Many employers are wondering when they can start calling remote employees back to work, what additional precautions need to be taken, if they have a right to require vaccinations, and what the risks are for going back to in-person work. Navigating the MIOSHA Emergency Rules, the MDHHS Emergency Orders, and the COVID-19 Employment Rights Act is a difficult and cumbersome task all on its own.
The requirement to use telecommuting when feasible is required by the MIOSHA Emergency Rules which took effect on October 14, 2020. Largely based on the recent surge of COVID-19 cases in Michigan, Governor Whitmer signed a Certificate of Need for Extension of these rules on April 10, 2021 for an additional 6 months. The rules are now set to remain in effect until October 14, 2021. Specifically, the MIOSHA Emergency Rules require employers to prohibit “in-person work for employees to the extent that their work activities can feasibly be completed remotely.”
Once employers start calling workers back into the office, there are numerous other considerations that need to be made. MIOSHA is still suggesting the use of various control measures to stop the spread of COVID-19 including engineering controls, administrative controls, safe work practices, and personal protection equipment.
In addition to these measures, the COVID-19 Employment Rights Act contains the isolation and quarantine requirements for workers. These requirements have evolved throughout the pandemic as we have learned more about the virus and the most recent version of the Act includes references to the CDC guidance. It is important to stay up to date with the CDC guidance, the MDHHS guidance, and your local health department guidance which will likely continue to change as more and more people are becoming fully vaccinated. For example, although recent CDC guidance allows reduced quarantine in certain circumstances, due to increasing case rates and variant spread in Michigan, MDHHS has reinstated a standard 14-day quarantine for close contacts with COVID-19 cases effective April 5, 2021. Furthermore, the CDC and MDHHS no longer require people who have been in close contact with someone who has COVID-19 to quarantine if they have been fully vaccinated and show no symptoms. However, fully vaccinated people are still required to wear a mask in common spaces of an office setting.
Some employers are considering whether to require employees to get vaccinated as a condition of employment. There is authority to suggest that requiring employees to be vaccinated for COVID-19 is legal for many employers, subject to certain exemptions for disabilities and sincerely held religious beliefs. Employers are also weighing the risks versus rewards of requiring vaccinations. In general, OSHA and MIOSHA require employers to maintain a safe environment for their employees and the vaccine could help achieve this. Alternatively, and although rare, an employee may have an adverse reaction to the vaccine. Whether or not mandating the vaccine is a good idea for your business depends on a variety of factors. In many cases, providing incentives to get vaccinated rather than making vaccination mandatory might be a better option.

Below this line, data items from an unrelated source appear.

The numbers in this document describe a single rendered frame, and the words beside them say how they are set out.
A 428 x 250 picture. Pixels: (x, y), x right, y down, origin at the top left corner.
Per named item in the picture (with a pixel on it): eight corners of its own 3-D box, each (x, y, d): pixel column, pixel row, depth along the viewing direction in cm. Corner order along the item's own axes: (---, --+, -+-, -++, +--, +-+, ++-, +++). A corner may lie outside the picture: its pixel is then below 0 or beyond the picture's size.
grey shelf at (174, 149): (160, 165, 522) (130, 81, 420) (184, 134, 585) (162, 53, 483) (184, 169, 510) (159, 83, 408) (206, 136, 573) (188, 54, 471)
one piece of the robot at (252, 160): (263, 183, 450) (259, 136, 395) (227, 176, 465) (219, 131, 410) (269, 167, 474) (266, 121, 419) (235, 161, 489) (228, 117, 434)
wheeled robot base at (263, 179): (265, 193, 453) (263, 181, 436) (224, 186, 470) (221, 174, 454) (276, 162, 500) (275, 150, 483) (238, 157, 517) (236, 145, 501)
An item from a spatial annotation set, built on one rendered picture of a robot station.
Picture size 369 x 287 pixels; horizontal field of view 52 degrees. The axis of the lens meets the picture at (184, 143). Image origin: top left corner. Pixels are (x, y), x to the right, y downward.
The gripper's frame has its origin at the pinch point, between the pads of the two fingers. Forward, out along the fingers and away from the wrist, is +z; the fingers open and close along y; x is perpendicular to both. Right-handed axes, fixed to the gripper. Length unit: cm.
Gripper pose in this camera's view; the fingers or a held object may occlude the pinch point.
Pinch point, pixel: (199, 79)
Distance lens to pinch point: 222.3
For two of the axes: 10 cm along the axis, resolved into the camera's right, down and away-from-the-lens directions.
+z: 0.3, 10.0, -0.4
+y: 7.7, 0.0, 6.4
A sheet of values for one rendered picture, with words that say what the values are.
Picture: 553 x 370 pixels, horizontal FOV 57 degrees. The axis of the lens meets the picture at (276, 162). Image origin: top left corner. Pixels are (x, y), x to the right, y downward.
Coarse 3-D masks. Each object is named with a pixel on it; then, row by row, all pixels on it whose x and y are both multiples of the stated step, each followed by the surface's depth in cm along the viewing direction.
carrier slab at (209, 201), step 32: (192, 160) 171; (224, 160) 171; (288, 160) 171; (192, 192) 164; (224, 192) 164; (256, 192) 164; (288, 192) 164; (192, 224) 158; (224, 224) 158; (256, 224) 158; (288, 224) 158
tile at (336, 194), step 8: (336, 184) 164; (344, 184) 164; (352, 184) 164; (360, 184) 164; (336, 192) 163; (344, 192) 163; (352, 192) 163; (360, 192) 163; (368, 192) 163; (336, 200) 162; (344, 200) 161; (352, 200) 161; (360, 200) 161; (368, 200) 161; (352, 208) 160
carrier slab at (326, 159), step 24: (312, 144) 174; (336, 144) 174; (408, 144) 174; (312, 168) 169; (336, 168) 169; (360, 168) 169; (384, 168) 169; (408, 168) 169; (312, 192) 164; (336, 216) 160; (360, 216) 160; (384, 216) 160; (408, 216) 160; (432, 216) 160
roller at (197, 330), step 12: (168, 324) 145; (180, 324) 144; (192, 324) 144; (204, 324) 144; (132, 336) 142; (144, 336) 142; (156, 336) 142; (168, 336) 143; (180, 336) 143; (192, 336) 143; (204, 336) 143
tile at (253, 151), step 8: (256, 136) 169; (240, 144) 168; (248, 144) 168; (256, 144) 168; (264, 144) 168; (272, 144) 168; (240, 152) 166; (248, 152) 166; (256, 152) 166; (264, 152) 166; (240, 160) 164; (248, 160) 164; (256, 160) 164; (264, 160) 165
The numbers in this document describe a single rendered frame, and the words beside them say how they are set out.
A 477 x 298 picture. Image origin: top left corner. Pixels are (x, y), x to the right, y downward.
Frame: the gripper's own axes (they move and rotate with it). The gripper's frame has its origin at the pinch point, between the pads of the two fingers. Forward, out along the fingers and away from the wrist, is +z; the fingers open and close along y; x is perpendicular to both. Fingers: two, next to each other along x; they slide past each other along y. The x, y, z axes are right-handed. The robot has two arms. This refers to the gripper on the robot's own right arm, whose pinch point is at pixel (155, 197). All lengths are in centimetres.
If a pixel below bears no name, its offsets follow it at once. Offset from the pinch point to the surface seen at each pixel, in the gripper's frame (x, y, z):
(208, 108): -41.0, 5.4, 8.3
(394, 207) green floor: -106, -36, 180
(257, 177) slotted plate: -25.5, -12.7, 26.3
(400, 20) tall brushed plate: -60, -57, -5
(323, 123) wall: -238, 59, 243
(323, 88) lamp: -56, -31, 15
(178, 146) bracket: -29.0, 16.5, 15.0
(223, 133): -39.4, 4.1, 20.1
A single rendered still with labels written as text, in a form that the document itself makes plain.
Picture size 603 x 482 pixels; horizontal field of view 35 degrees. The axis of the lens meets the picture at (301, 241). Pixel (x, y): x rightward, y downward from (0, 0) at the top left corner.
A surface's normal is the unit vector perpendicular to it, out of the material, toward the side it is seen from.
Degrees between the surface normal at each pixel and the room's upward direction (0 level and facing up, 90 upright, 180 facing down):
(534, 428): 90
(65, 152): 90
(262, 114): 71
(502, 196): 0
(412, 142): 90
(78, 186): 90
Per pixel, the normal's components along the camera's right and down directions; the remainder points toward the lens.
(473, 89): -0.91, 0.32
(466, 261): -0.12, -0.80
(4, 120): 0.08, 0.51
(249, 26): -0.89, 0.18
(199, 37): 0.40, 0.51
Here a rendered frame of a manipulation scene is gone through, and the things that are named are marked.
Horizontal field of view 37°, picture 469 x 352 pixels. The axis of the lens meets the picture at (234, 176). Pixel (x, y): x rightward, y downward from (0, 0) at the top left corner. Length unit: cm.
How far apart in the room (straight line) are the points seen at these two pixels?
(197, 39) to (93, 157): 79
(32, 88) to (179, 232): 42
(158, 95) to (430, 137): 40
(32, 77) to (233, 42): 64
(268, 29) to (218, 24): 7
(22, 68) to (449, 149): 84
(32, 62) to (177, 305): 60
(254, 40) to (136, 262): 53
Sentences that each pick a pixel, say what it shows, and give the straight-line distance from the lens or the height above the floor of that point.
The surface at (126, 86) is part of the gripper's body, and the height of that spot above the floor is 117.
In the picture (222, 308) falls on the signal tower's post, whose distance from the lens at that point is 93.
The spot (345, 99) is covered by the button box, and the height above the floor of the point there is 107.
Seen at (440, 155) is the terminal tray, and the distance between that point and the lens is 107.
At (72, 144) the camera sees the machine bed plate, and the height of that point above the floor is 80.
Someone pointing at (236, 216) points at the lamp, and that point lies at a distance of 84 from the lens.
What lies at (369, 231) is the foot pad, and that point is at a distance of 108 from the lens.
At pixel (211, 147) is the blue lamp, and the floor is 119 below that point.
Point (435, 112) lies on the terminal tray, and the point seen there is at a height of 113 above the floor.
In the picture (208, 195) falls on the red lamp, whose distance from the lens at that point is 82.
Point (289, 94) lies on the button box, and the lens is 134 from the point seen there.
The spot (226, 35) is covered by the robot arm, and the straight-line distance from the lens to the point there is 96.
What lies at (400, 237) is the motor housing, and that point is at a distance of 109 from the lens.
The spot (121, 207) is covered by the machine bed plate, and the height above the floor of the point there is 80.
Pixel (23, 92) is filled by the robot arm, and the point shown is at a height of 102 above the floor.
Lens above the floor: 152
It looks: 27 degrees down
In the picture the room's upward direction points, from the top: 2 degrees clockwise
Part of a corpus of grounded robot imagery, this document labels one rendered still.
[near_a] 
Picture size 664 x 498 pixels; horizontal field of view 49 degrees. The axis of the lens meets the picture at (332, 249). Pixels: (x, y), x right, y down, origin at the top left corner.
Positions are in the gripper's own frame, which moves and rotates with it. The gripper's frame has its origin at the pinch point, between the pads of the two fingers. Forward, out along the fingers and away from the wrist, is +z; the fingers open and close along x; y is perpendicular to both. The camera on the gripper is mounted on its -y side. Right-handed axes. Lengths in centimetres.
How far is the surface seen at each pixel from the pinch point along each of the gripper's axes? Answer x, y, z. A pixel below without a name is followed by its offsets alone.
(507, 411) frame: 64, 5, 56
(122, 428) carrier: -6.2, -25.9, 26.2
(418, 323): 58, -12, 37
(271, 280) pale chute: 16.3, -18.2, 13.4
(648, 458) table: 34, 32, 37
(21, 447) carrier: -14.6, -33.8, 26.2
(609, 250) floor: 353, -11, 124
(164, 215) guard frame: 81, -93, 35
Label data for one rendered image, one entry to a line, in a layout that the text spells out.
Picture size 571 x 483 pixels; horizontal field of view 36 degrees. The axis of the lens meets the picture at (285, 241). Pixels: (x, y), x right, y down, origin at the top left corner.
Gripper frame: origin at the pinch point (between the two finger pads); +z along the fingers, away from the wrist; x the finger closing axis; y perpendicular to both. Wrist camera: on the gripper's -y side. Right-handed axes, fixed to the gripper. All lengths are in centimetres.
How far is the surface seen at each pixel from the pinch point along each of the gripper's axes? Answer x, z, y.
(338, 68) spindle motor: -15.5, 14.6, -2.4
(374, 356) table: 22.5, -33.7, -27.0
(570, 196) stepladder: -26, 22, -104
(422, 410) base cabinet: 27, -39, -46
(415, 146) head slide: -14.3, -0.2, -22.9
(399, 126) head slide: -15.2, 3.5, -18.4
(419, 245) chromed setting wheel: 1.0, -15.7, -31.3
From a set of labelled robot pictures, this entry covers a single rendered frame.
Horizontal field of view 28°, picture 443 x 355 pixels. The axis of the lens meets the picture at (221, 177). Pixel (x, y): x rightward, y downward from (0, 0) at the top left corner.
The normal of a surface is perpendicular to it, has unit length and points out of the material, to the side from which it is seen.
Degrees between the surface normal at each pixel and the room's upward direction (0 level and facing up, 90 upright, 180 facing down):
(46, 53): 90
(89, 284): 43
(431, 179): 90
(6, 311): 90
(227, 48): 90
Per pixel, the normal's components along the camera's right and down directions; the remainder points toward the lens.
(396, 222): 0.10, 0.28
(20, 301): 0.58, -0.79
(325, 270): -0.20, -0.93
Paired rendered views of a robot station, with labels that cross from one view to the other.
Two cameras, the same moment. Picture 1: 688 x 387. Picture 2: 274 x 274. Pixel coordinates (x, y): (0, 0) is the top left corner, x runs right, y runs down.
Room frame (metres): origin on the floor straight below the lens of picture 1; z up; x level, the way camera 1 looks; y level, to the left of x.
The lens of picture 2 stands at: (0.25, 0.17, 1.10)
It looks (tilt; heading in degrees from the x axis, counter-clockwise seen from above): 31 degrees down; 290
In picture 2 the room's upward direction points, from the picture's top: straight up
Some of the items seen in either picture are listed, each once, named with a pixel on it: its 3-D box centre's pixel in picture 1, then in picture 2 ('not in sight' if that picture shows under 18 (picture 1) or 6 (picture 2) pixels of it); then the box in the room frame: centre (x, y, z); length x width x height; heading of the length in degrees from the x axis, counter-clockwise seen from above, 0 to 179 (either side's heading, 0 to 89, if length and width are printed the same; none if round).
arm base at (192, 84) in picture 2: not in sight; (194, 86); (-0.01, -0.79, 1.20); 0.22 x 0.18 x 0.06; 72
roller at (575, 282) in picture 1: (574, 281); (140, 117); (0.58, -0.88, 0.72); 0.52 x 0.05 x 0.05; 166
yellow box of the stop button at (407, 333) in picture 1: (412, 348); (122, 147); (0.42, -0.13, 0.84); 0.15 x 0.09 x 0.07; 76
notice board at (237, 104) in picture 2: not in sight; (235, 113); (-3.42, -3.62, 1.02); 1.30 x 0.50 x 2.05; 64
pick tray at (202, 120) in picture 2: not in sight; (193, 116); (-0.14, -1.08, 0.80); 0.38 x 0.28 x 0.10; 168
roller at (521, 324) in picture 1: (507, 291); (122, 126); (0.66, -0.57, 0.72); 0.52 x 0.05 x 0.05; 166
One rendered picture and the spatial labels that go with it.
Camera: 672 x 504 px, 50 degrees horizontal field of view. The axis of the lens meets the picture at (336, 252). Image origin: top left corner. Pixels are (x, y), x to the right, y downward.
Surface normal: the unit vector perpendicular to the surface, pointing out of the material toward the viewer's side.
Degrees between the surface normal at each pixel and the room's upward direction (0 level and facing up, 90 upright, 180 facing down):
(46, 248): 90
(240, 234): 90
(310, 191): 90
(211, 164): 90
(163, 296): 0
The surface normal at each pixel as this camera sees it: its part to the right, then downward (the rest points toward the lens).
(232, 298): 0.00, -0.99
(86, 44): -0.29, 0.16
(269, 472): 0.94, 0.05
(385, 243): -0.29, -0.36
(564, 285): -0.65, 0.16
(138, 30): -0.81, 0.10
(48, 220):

Employers and businesses should also be motivated to follow all federal, state, and local statutes, rules, regulations, and orders not only to stop the spread of COVID-19, but to limit potential exposure to liability regarding claims by the public or employees that are exposed to COVID-19 and suffer injuries. Michigan joined a number of states when it enacted Public Acts 236 and 237 which provide certain protections from a COVID-19 claim for employers and businesses if they were following all applicable federal and state statutes, rules, regulations, and orders related to COVID-19 at the time of the exposure. In addition, both acts provide that an “isolated, de minimis deviation from strict compliance” will not destroy immunity to liability.